Mon domestique Timofeï parut devant moi, stupéfait et à moitié endormi. Sa présence me rappela à moi ; je bus un verre d’eau et passai dans la chambre voisine, mais c’est en vain que j’essayai d’y dormir. Mon cœur battait, et ses battemens me tenaient éveillé. D’ailleurs toute idée de bonheur avait fui ; je n’osai même plus m’abandonner aux doux rêves que je formais la veille.

Le lendemain, à l’heure du dîner, je montai en voiture pour me rendre chez Priemkof. Il vint à ma rencontre d’un air inquiet. — Ma femme est malade, me dit-il ; elle est couchée ; j’ai été obligé d’envoyer chercher le docteur hier soir.

— Qu’éprouve-t-elle ?

— Je n’y comprends vraiment rien. Hier soir, elle avait voulu faire une promenade dans le jardin ; mais elle était rentrée presque aussitôt hors d’elle-même et toute tremblante. Sa camériste vint me chercher. J’entrai dans sa chambre et lui demandai : « Qu’as-tu donc ? » Au lieu de me répondre, elle se coucha, et pendant la nuit elle se mit à délirer. Dieu sait ce qu’elle raconta. Elle parla de vous. La femme de chambre m’a rapporté des choses singulières : elle prétend que Verotchka a vu l’ombre de sa mère dans le jardin, et que celle-ci s’était avancée vers elle les bras ouverts.

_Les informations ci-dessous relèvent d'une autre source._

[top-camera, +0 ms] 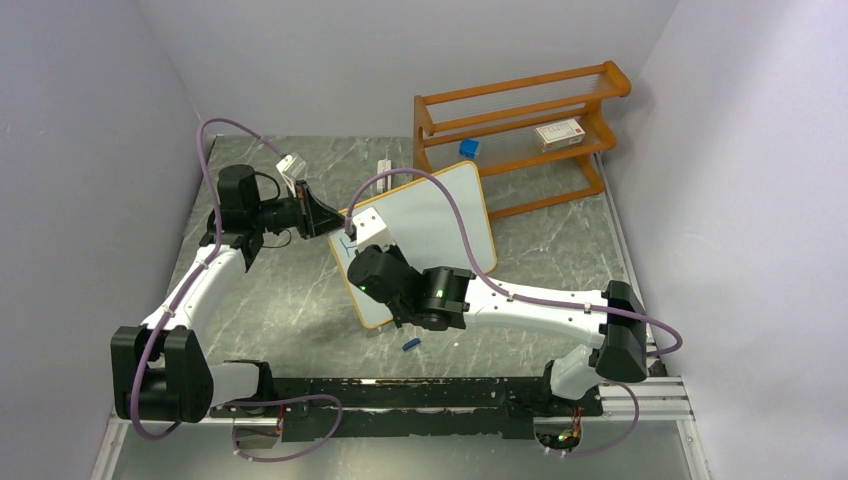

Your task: Write a sentence on the whiteboard

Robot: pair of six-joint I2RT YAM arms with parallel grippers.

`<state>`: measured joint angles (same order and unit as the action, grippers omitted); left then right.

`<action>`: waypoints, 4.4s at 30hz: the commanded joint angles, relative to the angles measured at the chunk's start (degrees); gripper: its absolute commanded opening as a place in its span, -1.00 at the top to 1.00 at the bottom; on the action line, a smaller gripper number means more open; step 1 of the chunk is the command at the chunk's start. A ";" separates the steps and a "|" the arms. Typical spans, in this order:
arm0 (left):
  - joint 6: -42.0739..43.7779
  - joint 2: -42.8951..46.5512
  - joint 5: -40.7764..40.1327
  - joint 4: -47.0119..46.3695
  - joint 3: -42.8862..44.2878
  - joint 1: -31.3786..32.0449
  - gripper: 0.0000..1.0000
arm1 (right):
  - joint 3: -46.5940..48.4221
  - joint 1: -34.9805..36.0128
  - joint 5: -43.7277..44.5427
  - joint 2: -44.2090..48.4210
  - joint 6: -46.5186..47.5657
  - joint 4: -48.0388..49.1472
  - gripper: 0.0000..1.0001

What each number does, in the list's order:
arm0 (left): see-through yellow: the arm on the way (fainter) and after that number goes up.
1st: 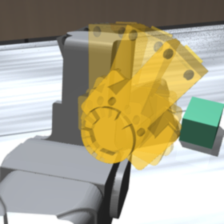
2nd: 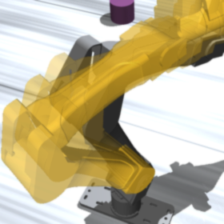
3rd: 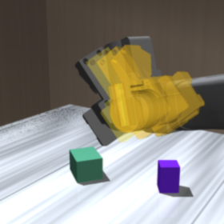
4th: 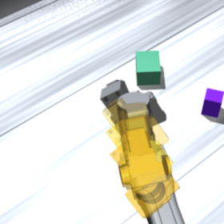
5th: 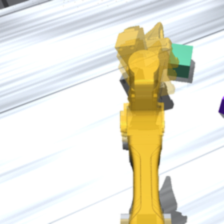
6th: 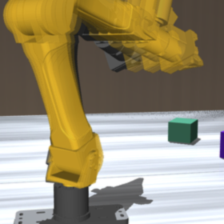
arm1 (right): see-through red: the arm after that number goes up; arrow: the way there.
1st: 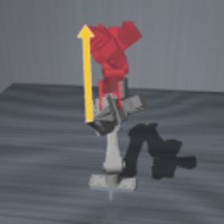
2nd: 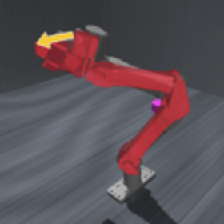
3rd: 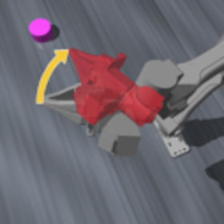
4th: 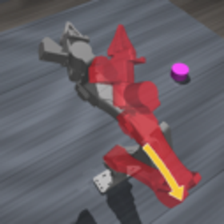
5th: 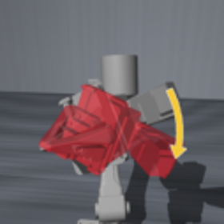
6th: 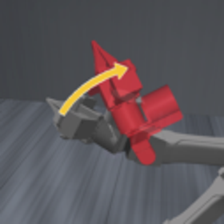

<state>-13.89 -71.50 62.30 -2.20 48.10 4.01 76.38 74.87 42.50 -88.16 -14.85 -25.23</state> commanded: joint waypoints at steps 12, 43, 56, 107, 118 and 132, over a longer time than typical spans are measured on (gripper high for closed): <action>1.96 -0.69 1.07 1.32 0.51 1.09 0.90 | -2.42 -0.25 4.91 1.43 0.20 4.15 1.00; 2.05 -0.81 1.02 1.41 0.60 1.09 0.90 | -3.50 -0.25 4.37 1.97 -0.33 4.03 1.00; 2.07 -0.98 0.91 1.40 0.60 1.09 0.90 | -4.56 -0.25 4.19 2.22 -2.21 1.39 1.00; 2.26 -1.44 0.97 1.67 0.77 1.09 0.90 | -5.04 -1.66 3.83 4.22 1.81 9.62 1.00; 2.15 -1.35 1.01 1.48 0.68 1.09 0.90 | -4.40 -1.93 3.42 2.87 1.56 8.82 1.00; 2.10 -1.18 0.80 1.45 0.68 1.09 0.90 | -3.78 -2.23 2.23 2.64 -1.89 2.83 1.00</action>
<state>-13.87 -72.07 62.54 -2.28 48.36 4.01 71.33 73.23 45.21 -84.93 -14.24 -19.00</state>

Tu devines ce que je dus éprouver pendant que Priemkof me parlait ainsi.

— Tout cela, reprit-il, ce sont, bien entendu, des sottises. Cependant je dois avouer qu’il est déjà arrivé à ma femme des choses vraiment extraordinaires en ce genre.

— Pensez-vous que Vera Nikolaïevna soit sérieusement malade ?

— Mais oui, elle est indisposée ; la nuit a été mauvaise ; maintenant elle est dans un état d’insensibilité complète.

— Qu’a dit le docteur ?

— Il m’a dit que la nature de la maladie ne s’était pas encore déclarée…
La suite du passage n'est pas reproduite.